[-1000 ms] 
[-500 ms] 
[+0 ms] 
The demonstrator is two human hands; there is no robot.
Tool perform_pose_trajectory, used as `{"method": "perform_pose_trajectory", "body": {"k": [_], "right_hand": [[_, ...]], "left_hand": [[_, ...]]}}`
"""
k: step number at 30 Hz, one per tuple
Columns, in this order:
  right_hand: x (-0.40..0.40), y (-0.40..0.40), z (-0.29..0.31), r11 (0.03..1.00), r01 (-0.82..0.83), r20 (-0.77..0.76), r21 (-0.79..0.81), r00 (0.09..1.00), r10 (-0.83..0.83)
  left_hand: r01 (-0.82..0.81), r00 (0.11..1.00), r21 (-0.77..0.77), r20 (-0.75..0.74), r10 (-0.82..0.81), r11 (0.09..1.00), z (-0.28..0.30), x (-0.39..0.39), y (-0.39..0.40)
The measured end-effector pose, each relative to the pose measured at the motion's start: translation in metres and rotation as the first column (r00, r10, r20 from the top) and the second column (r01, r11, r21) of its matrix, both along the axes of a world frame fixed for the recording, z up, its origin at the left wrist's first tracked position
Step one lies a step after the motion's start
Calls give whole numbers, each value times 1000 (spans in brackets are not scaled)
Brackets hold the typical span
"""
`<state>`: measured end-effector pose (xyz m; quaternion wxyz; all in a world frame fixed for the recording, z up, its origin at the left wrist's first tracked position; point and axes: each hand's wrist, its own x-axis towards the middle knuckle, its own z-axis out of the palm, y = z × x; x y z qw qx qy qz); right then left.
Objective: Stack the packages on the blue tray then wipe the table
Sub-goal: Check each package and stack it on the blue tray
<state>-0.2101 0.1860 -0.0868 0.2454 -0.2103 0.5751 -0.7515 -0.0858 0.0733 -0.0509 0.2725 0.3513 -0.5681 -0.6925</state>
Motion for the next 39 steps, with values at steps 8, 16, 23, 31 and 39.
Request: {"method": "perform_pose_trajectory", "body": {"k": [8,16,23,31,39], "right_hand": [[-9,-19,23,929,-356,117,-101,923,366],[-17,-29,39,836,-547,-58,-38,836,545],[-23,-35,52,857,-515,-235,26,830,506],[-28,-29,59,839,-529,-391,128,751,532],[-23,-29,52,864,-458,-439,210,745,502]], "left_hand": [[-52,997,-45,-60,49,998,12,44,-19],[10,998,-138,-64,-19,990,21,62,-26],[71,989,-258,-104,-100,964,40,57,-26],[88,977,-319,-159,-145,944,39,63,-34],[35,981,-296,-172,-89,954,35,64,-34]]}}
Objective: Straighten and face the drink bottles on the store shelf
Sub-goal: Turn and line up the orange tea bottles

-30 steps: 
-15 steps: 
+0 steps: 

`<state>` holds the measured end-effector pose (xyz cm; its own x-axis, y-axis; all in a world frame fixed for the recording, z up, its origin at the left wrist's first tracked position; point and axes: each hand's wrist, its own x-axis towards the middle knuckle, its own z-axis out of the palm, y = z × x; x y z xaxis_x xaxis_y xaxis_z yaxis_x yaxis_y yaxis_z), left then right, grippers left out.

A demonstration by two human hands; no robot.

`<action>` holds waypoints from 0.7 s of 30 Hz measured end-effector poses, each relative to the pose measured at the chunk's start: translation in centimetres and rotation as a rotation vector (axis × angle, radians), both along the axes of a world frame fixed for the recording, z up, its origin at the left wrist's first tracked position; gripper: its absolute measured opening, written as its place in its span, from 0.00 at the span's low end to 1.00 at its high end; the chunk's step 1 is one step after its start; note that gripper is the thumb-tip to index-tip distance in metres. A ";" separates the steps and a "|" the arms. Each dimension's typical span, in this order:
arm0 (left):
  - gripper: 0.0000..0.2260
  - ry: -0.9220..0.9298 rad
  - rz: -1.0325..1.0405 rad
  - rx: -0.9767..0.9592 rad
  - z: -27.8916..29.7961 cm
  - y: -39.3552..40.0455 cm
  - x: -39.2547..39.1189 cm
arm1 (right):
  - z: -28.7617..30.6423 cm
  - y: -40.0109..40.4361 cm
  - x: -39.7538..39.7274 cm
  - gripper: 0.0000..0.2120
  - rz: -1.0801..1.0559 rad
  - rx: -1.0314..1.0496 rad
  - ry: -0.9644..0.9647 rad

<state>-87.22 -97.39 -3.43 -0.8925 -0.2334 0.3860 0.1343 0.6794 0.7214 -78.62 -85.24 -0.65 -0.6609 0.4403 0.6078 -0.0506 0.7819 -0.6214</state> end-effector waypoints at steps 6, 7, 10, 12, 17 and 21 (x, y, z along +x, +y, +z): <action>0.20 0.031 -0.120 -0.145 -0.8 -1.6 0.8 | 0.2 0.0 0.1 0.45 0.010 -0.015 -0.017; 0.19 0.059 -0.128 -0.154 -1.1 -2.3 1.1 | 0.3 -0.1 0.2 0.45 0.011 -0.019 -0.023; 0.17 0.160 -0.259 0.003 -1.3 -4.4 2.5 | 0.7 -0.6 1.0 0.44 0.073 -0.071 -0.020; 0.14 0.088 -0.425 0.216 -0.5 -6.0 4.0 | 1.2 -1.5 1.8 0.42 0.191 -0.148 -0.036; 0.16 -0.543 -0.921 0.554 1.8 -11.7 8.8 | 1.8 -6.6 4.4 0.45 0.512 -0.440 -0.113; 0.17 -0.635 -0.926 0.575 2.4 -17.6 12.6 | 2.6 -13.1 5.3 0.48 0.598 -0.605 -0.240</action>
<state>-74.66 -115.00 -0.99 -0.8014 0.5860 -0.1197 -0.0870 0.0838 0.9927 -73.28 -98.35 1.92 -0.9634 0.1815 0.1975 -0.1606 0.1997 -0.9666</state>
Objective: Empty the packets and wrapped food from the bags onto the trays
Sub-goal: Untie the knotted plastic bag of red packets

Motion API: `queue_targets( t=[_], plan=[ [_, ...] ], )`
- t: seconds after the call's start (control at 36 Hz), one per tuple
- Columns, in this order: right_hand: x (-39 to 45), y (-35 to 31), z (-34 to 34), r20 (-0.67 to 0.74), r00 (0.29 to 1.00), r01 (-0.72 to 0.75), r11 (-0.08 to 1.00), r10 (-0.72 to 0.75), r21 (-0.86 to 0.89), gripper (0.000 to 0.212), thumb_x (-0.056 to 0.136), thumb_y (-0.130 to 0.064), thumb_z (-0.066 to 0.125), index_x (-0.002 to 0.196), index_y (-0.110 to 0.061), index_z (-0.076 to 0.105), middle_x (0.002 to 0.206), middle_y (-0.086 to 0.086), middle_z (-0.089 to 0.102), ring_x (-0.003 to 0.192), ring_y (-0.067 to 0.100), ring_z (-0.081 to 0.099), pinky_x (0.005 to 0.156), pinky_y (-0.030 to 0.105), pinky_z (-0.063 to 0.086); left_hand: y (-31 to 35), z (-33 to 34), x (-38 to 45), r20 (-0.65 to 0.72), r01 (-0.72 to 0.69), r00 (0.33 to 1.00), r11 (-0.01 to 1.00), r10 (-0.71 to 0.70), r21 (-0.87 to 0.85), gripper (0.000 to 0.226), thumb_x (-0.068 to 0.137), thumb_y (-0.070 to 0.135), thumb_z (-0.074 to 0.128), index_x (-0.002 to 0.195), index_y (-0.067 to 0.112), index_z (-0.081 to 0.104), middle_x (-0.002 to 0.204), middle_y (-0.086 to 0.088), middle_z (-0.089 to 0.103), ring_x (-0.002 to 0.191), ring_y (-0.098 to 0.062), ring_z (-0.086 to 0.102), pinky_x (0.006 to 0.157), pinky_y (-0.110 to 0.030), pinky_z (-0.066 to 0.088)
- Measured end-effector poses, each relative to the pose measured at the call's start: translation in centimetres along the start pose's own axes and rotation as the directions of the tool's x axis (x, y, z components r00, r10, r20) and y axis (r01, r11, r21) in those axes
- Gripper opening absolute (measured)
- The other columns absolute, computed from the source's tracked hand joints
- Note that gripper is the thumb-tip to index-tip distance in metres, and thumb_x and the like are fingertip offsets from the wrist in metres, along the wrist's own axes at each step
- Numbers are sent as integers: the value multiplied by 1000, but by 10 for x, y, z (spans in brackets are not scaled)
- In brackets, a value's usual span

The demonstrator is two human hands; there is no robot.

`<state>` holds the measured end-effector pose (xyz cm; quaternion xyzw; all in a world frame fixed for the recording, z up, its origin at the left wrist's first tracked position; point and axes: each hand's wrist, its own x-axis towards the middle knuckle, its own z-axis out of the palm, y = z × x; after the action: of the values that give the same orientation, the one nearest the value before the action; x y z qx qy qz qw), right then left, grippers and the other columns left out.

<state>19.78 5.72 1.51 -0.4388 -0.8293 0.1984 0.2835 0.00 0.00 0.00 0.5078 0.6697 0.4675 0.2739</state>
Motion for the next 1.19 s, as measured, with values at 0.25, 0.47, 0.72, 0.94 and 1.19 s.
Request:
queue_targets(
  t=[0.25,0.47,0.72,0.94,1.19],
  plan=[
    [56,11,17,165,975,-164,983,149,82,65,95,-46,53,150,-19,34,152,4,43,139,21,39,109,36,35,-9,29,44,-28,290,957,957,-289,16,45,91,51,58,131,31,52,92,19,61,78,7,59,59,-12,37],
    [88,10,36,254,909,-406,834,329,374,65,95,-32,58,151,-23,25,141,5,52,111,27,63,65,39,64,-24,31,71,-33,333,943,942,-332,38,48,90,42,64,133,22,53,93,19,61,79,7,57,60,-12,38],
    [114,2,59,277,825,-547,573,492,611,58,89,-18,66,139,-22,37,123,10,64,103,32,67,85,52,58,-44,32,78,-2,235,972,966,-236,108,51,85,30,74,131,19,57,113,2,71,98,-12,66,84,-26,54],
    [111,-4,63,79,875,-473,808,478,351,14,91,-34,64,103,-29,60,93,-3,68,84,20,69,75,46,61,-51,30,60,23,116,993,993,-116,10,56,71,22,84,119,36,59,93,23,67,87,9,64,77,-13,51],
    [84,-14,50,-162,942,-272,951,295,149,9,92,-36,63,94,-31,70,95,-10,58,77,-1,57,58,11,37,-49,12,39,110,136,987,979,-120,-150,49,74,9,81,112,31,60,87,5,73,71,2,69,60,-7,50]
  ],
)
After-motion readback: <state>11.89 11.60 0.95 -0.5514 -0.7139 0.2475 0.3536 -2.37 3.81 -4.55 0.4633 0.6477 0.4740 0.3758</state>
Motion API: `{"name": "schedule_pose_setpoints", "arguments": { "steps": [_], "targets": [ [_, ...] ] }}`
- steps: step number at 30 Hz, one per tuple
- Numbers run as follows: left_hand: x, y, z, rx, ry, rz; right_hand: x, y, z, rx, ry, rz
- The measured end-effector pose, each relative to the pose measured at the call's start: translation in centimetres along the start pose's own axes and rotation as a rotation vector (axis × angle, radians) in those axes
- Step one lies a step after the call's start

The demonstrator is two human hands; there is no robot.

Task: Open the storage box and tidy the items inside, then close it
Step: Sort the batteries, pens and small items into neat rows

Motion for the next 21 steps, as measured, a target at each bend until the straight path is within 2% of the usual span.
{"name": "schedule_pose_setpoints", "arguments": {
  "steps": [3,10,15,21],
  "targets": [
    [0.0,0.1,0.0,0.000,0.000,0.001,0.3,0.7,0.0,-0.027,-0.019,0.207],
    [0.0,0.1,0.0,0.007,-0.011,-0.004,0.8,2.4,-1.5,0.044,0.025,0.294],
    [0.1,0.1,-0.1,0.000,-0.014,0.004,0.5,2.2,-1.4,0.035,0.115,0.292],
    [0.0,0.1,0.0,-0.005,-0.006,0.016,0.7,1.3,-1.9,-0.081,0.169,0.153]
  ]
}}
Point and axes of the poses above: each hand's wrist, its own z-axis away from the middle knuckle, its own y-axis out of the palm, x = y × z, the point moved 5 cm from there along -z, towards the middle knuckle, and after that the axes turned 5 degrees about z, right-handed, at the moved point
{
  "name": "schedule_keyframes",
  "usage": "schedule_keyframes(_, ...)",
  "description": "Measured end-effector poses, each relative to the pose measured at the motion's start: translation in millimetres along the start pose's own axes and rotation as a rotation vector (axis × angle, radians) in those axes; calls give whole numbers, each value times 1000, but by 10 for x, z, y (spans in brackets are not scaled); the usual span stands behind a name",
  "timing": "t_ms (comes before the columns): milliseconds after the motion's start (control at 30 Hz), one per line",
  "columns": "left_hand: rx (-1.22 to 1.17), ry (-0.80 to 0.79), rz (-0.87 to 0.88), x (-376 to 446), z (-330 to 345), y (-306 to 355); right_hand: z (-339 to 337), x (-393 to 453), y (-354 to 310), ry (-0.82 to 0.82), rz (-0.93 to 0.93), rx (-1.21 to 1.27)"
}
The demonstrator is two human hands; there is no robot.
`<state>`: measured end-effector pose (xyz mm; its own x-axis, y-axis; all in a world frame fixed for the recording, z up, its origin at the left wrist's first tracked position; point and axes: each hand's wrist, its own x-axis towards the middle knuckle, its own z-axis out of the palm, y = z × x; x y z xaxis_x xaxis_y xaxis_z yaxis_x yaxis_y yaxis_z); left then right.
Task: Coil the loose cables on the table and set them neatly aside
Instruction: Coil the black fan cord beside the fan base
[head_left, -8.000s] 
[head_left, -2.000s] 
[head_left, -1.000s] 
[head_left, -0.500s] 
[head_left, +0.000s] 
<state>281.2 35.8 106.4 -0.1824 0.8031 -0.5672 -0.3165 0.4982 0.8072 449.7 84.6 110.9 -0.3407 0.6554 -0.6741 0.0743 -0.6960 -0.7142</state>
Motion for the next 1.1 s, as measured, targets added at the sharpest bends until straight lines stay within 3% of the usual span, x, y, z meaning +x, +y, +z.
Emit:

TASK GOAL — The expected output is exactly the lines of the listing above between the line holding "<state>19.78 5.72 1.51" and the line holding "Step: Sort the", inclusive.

EXERCISE OUTPUT —
<state>19.78 5.72 1.51 -0.4388 -0.8293 0.1984 0.2835 0.00 0.00 0.00 0.5078 0.6697 0.4675 0.2739</state>
Motion for the next 1.19 s, as measured, with values at 0.25, 0.47, 0.72, 0.94 and 1.19 s.
Request:
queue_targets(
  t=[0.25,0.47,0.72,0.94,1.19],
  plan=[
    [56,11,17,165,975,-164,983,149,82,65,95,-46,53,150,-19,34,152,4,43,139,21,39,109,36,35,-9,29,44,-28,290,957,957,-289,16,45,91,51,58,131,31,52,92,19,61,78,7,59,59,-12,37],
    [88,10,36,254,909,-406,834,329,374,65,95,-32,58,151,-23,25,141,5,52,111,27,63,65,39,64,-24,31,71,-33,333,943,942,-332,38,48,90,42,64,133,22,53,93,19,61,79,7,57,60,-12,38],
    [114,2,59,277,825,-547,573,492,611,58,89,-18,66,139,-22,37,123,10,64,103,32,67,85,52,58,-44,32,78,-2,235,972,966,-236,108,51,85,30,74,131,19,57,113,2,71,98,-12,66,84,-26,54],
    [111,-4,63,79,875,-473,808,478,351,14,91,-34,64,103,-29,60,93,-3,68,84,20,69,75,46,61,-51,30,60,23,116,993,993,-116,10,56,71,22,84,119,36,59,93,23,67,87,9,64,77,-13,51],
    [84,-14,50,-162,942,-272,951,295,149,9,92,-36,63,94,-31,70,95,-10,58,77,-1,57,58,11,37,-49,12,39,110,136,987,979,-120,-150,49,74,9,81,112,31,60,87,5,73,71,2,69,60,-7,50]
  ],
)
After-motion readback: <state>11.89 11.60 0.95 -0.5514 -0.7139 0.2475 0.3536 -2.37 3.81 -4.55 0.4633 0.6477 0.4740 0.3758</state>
Motion API: `{"name": "schedule_pose_setpoints", "arguments": { "steps": [_], "targets": [ [_, ...] ] }}`
- steps: step number at 30 Hz, one per tuple
- Numbers run as follows: left_hand: x, y, z, rx, ry, rz; right_hand: x, y, z, rx, ry, rz
- The measured end-effector pose, each relative to the pose measured at the call's start: translation in centimetres along the start pose's own axes and rotation as a rotation vector (axis × angle, radians) in those axes
- Step one lies a step after the call's start

The demonstrator is two human hands; there is no robot.

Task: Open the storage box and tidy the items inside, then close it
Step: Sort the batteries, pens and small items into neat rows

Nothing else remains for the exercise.